**Exercise details**: Go through the records below and report each line with "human" in it.
----- Records shown -----
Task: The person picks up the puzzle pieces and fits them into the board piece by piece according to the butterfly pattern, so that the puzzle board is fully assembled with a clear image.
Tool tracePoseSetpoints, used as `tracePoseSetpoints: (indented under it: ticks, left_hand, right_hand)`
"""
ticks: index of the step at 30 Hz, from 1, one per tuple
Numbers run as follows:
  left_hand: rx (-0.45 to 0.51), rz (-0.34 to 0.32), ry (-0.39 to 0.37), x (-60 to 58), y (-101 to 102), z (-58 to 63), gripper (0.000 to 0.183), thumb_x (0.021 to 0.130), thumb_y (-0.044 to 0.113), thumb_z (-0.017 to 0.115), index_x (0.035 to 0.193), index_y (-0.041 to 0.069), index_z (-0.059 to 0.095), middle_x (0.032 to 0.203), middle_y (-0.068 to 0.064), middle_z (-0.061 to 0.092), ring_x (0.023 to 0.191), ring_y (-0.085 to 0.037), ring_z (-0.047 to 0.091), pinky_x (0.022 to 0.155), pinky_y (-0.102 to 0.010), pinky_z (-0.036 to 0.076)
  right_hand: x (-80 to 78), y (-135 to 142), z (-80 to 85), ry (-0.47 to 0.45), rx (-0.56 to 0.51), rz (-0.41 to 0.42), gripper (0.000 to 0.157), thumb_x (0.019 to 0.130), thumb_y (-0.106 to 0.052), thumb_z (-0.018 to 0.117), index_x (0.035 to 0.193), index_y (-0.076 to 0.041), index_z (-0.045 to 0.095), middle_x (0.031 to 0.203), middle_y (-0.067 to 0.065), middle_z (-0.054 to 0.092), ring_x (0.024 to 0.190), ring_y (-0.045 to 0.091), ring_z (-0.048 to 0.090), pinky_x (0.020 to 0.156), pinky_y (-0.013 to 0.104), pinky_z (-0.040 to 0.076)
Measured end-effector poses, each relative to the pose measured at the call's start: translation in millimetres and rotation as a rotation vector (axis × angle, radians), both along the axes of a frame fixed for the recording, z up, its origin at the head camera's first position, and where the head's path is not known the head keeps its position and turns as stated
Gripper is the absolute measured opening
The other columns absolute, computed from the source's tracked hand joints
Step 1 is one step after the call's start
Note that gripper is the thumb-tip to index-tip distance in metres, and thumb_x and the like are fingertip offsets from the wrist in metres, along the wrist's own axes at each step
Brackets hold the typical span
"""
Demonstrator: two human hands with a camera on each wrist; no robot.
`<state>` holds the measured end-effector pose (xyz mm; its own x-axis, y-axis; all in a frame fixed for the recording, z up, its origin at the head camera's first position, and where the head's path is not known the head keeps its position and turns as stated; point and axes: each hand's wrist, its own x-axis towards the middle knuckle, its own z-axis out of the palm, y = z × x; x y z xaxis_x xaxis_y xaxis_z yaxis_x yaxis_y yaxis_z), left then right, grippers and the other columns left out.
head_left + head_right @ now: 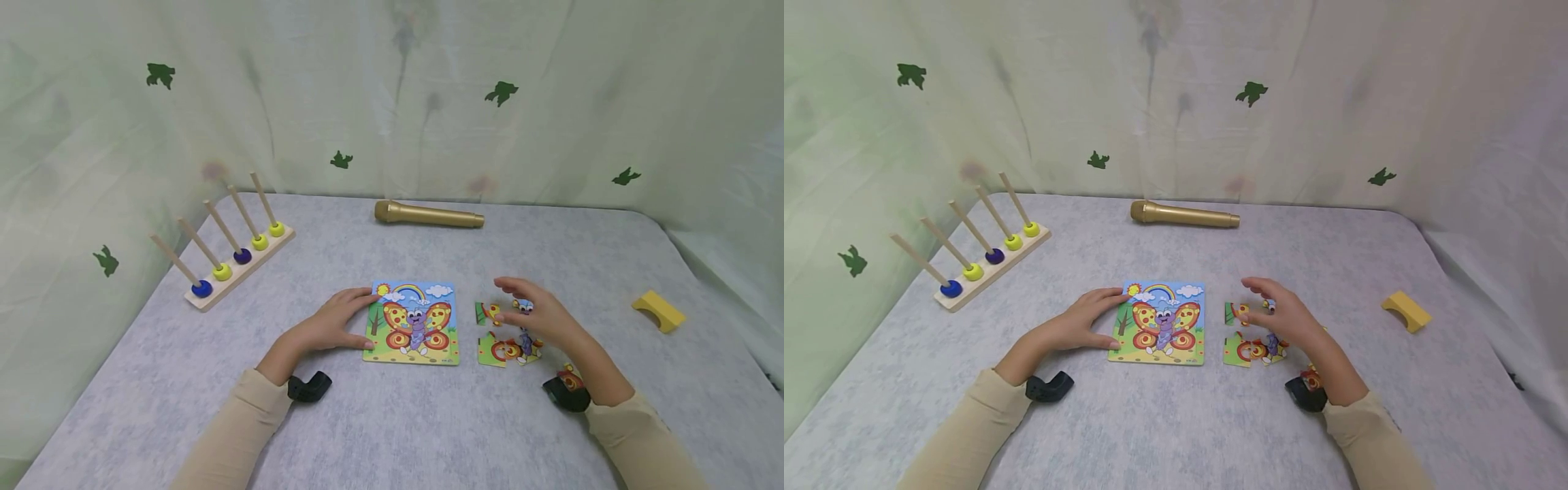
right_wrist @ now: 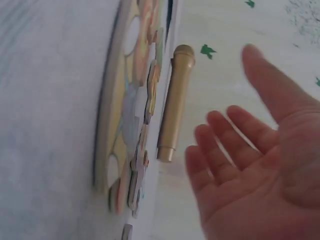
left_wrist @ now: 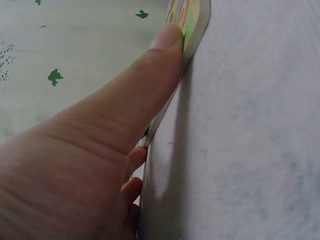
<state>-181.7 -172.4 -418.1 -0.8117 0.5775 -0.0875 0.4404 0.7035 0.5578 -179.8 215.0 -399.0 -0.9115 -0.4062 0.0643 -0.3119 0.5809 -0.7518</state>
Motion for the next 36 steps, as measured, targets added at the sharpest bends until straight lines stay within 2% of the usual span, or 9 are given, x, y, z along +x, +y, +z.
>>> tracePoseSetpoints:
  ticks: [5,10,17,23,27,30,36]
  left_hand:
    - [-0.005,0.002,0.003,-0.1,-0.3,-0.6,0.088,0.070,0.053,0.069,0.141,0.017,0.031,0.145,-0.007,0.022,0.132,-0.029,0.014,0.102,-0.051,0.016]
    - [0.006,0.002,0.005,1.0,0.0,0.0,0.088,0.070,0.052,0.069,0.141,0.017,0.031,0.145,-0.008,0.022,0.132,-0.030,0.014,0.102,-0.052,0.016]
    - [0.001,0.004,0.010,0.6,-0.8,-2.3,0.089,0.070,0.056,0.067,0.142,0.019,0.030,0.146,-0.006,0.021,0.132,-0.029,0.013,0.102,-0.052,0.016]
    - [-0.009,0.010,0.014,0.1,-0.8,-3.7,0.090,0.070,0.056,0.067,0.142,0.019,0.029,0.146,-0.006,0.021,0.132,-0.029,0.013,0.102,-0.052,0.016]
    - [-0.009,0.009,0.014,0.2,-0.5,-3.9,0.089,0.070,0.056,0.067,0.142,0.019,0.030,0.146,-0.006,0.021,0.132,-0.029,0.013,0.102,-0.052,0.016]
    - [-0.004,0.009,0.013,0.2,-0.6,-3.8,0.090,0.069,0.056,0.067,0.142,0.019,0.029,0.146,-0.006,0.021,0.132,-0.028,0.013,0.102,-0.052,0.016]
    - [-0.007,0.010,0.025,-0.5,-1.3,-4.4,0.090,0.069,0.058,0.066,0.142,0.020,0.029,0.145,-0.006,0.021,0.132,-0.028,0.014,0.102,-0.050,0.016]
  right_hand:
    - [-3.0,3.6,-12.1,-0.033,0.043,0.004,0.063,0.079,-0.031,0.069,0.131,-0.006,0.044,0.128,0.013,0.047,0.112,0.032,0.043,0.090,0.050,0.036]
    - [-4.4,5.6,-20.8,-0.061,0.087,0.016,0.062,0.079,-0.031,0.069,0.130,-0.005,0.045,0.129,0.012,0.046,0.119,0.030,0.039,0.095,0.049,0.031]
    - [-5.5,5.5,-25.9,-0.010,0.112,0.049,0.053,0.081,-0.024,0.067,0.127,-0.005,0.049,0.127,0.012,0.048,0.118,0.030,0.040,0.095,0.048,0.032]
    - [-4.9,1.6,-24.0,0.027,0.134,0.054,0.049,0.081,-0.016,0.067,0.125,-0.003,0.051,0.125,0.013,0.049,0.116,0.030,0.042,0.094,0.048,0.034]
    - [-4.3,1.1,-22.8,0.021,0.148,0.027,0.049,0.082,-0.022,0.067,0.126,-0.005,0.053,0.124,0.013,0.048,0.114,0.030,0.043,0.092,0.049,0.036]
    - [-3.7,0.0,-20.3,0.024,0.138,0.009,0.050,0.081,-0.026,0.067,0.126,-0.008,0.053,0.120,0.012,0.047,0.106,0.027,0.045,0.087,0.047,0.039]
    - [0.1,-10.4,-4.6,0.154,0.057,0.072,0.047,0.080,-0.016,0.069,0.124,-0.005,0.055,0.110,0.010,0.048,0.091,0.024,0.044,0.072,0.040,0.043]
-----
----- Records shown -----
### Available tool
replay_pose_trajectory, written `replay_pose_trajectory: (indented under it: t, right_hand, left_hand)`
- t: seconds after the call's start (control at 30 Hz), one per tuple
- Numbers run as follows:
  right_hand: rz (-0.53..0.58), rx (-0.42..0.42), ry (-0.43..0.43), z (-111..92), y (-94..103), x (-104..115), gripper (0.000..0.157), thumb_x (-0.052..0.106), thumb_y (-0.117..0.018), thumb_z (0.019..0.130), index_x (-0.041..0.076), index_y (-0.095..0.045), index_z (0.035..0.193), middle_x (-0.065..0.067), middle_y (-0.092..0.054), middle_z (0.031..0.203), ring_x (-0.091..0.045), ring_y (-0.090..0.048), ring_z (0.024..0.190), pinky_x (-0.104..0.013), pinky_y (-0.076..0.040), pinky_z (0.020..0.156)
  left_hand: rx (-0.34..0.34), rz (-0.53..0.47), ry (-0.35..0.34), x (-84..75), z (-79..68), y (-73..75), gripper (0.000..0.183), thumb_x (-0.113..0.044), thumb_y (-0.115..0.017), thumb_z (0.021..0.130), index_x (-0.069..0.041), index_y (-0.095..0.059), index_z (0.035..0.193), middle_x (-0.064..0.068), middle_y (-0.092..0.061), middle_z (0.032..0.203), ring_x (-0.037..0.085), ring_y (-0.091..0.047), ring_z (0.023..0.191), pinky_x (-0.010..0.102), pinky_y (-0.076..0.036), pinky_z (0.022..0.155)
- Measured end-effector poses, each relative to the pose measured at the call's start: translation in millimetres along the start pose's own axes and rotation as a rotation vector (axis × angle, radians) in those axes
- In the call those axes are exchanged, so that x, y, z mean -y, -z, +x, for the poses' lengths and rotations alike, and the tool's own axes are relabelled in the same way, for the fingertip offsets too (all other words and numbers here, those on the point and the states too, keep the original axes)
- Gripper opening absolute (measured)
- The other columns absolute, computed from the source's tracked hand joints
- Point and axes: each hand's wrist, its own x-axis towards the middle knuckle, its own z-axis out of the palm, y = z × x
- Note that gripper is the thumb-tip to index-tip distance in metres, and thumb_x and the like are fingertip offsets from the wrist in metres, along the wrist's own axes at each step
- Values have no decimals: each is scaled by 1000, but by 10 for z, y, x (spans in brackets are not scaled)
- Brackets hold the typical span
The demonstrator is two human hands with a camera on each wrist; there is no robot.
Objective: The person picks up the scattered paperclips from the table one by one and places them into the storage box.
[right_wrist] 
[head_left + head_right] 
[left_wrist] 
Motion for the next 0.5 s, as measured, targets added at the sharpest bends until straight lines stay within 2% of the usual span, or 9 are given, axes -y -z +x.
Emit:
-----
**Response to the task**:
Demonstrator: two human hands with a camera on each wrist; no robot.
The demonstrator is two human hands with a camera on each wrist; there is no robot.

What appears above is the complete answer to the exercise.